• **What needs to be done**
Each of the entries below needs to be given again exactly.

• **Given records**
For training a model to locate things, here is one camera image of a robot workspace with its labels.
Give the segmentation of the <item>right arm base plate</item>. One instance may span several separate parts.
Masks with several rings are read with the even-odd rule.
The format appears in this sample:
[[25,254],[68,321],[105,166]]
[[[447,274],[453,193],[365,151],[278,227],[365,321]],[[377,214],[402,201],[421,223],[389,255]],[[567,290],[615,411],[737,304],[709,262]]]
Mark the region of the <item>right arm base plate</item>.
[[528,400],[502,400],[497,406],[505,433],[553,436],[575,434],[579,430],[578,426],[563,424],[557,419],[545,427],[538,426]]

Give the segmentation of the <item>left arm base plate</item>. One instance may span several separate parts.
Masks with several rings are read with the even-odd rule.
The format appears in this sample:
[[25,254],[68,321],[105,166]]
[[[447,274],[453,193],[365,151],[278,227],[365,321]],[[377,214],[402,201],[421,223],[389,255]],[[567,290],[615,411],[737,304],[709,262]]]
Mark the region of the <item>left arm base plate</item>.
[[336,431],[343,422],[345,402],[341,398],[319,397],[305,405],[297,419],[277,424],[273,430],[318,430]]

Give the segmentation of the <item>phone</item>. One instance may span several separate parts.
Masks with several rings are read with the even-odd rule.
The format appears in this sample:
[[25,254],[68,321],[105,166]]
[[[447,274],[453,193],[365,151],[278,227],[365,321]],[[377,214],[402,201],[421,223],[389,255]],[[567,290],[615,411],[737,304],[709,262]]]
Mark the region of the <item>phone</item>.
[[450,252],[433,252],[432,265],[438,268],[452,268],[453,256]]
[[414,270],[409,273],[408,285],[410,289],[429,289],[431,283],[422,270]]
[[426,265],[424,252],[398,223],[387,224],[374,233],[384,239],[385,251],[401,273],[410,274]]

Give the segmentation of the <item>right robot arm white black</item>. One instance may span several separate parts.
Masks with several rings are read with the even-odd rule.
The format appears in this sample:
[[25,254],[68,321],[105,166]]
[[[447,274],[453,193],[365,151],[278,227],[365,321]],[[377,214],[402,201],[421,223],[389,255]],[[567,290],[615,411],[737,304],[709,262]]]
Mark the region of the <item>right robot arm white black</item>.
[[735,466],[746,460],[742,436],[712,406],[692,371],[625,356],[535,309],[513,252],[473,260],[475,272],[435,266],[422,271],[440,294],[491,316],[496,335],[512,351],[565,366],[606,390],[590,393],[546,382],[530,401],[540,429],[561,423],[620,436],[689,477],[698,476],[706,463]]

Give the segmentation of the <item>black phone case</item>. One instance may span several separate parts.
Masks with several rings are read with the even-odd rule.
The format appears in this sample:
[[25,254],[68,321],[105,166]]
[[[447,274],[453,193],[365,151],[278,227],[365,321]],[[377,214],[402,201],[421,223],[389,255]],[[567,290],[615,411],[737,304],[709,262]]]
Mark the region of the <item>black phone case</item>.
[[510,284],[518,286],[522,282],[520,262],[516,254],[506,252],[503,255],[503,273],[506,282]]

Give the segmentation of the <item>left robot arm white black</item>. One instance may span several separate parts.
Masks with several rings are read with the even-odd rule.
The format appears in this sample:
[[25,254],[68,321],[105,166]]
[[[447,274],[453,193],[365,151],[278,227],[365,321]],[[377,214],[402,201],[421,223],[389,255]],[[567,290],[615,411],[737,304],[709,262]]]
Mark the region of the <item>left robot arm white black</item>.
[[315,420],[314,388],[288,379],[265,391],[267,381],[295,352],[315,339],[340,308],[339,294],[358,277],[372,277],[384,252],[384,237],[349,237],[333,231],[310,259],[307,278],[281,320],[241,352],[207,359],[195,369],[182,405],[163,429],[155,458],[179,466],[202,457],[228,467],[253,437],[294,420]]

• **Solution for this task**
For training a model to locate things, here is one camera image of a robot workspace with its labels.
Give the segmentation of the <item>right arm base plate</item>. One instance may span several separate parts.
Masks with several rings are read with the even-odd rule.
The format appears in this sample:
[[25,254],[68,321],[105,166]]
[[[447,274],[453,193],[365,151],[278,227],[365,321]],[[377,214],[402,201],[421,223],[389,255]],[[567,290],[615,411],[737,304],[709,262]]]
Mark the region of the <item>right arm base plate</item>.
[[528,400],[502,400],[497,406],[505,433],[553,436],[575,434],[579,430],[578,426],[563,424],[557,419],[545,427],[538,426]]

Give the segmentation of the <item>left arm base plate</item>. One instance may span several separate parts.
Masks with several rings are read with the even-odd rule.
The format appears in this sample:
[[25,254],[68,321],[105,166]]
[[[447,274],[453,193],[365,151],[278,227],[365,321]],[[377,214],[402,201],[421,223],[389,255]],[[567,290],[615,411],[737,304],[709,262]]]
Mark the region of the <item>left arm base plate</item>.
[[336,431],[343,422],[345,402],[341,398],[319,397],[305,405],[297,419],[277,424],[273,430],[318,430]]

Give the segmentation of the <item>phone</item>. One instance may span several separate parts.
Masks with several rings are read with the even-odd rule.
The format appears in this sample:
[[25,254],[68,321],[105,166]]
[[[447,274],[453,193],[365,151],[278,227],[365,321]],[[377,214],[402,201],[421,223],[389,255]],[[567,290],[615,411],[737,304],[709,262]]]
Mark the region of the <item>phone</item>.
[[450,252],[433,252],[432,265],[438,268],[452,268],[453,256]]
[[414,270],[409,273],[408,285],[410,289],[429,289],[431,283],[422,270]]
[[426,265],[424,252],[398,223],[387,224],[374,233],[384,239],[385,251],[401,273],[410,274]]

Give the segmentation of the <item>right robot arm white black</item>. One instance may span several separate parts.
Masks with several rings are read with the even-odd rule.
The format appears in this sample:
[[25,254],[68,321],[105,166]]
[[[447,274],[453,193],[365,151],[278,227],[365,321]],[[377,214],[402,201],[421,223],[389,255]],[[567,290],[615,411],[737,304],[709,262]]]
Mark the region of the <item>right robot arm white black</item>.
[[735,466],[746,460],[742,436],[712,406],[692,371],[625,356],[535,309],[513,252],[473,260],[475,272],[435,266],[422,271],[440,294],[491,316],[496,335],[512,351],[565,366],[606,390],[590,393],[546,382],[530,401],[540,429],[561,423],[620,436],[689,477],[698,476],[706,463]]

Give the segmentation of the <item>black phone case</item>. One instance may span several separate parts.
Masks with several rings are read with the even-odd rule.
The format appears in this sample:
[[25,254],[68,321],[105,166]]
[[[447,274],[453,193],[365,151],[278,227],[365,321]],[[377,214],[402,201],[421,223],[389,255]],[[567,290],[615,411],[737,304],[709,262]]]
Mark the region of the <item>black phone case</item>.
[[510,284],[518,286],[522,282],[520,262],[516,254],[506,252],[503,255],[503,273],[506,282]]

Give the segmentation of the <item>left robot arm white black</item>. One instance may span several separate parts.
Masks with several rings are read with the even-odd rule.
The format appears in this sample:
[[25,254],[68,321],[105,166]]
[[[447,274],[453,193],[365,151],[278,227],[365,321]],[[377,214],[402,201],[421,223],[389,255]],[[567,290],[615,411],[737,304],[709,262]]]
Mark the region of the <item>left robot arm white black</item>.
[[315,420],[314,388],[288,379],[265,391],[267,381],[295,352],[315,339],[340,308],[339,294],[358,277],[372,277],[384,252],[384,237],[349,237],[333,231],[310,259],[307,278],[281,320],[241,352],[207,359],[195,369],[182,405],[163,429],[155,458],[179,466],[202,457],[228,467],[253,437],[294,420]]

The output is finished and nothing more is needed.